Work request: These records need to be repeated exactly, every one of them.

Task inputs:
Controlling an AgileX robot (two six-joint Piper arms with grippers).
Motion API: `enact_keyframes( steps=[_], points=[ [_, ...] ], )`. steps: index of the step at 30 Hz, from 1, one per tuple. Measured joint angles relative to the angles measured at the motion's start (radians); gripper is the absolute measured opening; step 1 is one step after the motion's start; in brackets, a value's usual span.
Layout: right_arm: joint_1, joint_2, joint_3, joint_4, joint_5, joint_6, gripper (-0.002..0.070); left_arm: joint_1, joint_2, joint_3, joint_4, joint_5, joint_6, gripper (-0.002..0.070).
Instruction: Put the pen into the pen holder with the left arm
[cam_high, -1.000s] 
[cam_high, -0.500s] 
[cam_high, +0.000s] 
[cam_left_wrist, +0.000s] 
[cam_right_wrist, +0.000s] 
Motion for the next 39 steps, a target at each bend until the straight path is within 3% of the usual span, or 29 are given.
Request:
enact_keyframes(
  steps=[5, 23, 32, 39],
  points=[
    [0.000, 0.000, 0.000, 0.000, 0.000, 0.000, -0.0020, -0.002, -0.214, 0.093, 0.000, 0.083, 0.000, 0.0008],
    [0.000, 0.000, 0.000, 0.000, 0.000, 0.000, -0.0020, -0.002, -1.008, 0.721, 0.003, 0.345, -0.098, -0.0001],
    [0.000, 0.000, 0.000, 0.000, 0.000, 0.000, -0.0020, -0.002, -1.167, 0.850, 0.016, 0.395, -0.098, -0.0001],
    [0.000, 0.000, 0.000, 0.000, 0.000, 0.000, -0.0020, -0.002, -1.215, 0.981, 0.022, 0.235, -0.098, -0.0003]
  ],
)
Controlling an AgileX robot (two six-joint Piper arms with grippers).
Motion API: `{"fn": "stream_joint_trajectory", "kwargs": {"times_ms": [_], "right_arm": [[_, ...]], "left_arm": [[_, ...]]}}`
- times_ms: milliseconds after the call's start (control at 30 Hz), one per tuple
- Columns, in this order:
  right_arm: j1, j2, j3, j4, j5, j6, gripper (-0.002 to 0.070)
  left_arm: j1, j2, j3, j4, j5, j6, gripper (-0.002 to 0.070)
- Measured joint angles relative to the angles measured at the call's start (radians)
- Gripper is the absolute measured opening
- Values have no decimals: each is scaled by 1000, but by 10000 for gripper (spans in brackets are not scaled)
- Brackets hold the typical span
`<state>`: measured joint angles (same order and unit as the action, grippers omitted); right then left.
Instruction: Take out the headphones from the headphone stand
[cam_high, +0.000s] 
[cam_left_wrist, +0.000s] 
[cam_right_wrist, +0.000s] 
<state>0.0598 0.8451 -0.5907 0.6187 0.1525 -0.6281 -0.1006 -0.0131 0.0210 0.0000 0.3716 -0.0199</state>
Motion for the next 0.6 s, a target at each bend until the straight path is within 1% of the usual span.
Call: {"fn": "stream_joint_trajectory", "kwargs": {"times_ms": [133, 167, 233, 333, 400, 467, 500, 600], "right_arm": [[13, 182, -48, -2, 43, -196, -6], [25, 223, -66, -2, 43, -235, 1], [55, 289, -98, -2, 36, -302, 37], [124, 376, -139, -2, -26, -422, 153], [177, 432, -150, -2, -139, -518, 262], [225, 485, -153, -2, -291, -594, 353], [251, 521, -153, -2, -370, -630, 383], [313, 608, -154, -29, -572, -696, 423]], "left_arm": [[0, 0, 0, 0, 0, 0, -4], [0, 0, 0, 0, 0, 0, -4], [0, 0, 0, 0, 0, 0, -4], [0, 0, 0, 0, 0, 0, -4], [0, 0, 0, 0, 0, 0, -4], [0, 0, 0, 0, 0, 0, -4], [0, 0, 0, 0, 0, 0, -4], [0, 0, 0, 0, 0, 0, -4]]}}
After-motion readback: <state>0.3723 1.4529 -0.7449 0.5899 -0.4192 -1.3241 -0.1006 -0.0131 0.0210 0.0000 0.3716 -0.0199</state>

Exercise solution:
Controlling an AgileX robot (two six-joint Piper arms with grippers).
Motion API: `enact_keyframes( steps=[_], points=[ [_, ...] ], )`. steps: index of the step at 30 Hz, from 1, one per tuple. Measured joint angles relative to the angles measured at the motion's start (radians); gripper is the absolute measured opening; step 1 is one step after the motion's start; in brackets, a value's usual span.
Layout: right_arm: joint_1, joint_2, joint_3, joint_4, joint_5, joint_6, gripper (-0.002..0.070); left_arm: joint_1, joint_2, joint_3, joint_4, joint_5, joint_6, gripper (-0.002..0.070).
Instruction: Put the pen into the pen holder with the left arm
[cam_high, -1.000s] 
[cam_high, -0.500s] 
[cam_high, +0.000s] 
[cam_left_wrist, +0.000s] 
[cam_right_wrist, +0.000s] 
Motion for the next 39 steps, a target at each bend until the straight path is within 3% of the usual span, or 29 are given.
Request:
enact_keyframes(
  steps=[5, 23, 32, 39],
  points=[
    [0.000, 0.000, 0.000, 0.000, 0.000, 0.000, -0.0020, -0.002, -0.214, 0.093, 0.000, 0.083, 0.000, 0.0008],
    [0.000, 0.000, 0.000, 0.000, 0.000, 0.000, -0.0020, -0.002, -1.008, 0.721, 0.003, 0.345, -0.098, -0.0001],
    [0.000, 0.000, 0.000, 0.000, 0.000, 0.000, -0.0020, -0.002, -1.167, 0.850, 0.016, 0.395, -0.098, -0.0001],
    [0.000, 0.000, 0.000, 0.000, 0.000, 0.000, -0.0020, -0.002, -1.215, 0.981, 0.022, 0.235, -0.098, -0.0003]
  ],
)
Controlling an AgileX robot (two six-joint Piper arms with grippers).
Motion API: `{"fn": "stream_joint_trajectory", "kwargs": {"times_ms": [_], "right_arm": [[_, ...]], "left_arm": [[_, ...]]}}`
- times_ms: milliseconds after the call's start (control at 30 Hz), one per tuple
- Columns, in this order:
  right_arm: j1, j2, j3, j4, j5, j6, gripper (-0.002 to 0.070)
  left_arm: j1, j2, j3, j4, j5, j6, gripper (-0.002 to 0.070)
- Measured joint angles relative to the angles measured at the call's start (radians)
- Gripper is the absolute measured opening
- Values have no decimals: each is scaled by 1000, but by 10000 for gripper (spans in brackets are not scaled)
- Brackets hold the typical span
`<state>`: measured joint angles (same order and unit as the action, grippers omitted); right then left.
Instruction: Take out the headphones from the headphone stand
[cam_high, +0.000s] 
[cam_left_wrist, +0.000s] 
[cam_right_wrist, +0.000s] 
<state>0.0598 0.8451 -0.5907 0.6187 0.1525 -0.6281 -0.1006 -0.0131 0.0210 0.0000 0.3716 -0.0199</state>
Motion for the next 0.6 s, a target at each bend until the straight path is within 1% of the usual span.
Call: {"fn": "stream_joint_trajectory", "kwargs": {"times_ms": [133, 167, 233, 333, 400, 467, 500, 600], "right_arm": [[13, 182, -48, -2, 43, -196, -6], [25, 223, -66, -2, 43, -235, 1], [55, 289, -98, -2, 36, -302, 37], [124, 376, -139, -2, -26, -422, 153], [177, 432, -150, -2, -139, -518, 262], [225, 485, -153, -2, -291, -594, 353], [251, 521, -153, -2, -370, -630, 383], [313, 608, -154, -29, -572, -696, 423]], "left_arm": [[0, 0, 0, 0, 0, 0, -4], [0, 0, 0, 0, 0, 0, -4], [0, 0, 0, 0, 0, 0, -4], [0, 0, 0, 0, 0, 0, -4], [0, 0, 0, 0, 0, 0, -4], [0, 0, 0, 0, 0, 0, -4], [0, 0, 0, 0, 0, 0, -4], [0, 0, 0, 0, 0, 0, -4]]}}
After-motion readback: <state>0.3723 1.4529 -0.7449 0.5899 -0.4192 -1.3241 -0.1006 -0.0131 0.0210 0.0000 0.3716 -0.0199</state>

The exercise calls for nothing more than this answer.